> Task goal
The word "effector" occurs in some lines of the data. Return each such line.

> Data segment
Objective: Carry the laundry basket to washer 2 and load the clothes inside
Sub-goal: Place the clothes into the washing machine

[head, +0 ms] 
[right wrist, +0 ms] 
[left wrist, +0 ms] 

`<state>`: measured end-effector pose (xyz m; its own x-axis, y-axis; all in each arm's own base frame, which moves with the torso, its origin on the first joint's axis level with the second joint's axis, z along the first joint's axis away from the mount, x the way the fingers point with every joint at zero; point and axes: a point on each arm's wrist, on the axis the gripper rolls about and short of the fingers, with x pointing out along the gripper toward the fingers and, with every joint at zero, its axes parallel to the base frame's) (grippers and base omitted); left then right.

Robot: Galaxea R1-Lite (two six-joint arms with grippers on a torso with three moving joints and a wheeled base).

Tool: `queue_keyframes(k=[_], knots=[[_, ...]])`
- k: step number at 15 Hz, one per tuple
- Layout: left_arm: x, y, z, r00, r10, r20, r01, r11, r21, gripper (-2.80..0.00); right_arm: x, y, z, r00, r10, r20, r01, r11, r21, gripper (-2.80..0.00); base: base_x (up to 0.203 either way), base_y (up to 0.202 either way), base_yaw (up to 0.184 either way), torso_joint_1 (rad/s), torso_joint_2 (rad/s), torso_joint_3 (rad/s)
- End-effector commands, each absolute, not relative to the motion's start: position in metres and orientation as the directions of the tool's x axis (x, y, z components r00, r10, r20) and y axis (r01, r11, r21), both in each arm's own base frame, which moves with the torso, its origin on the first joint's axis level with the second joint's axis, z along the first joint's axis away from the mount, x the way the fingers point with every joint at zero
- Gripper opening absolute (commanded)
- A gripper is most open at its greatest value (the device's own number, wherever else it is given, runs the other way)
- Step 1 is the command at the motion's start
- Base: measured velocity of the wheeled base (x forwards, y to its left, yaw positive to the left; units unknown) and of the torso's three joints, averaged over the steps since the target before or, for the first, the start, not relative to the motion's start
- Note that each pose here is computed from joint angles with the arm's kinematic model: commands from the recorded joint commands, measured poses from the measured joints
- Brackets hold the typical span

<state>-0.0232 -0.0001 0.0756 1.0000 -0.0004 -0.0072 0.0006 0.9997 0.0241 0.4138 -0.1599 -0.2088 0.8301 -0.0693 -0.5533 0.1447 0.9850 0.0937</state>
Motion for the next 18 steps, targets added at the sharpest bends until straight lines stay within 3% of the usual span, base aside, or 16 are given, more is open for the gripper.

> Written response
`<state>`: measured end-effector pose (xyz m; its own x-axis, y-axis; all in each arm's own base frame, which moves with the torso, its origin on the first joint's axis level with the second joint's axis, z along the first joint's axis away from the mount, x the way the fingers point with every joint at zero; point and axes: a point on each arm's wrist, on the axis the gripper rolls about and short of the fingers, with x pointing out along the gripper toward the fingers and, with every joint at zero, its axes parallel to the base frame's) (grippers and base omitted); left then right.
- End-effector commands, each absolute, not relative to the motion's start: position in metres and orientation as the directions of the tool's x axis (x, y, z components r00, r10, r20) and y axis (r01, r11, r21), both in each arm's own base frame, which moves with the torso, its origin on the first joint's axis level with the second joint's axis, z along the first joint's axis away from the mount, x the way the fingers point with every joint at zero

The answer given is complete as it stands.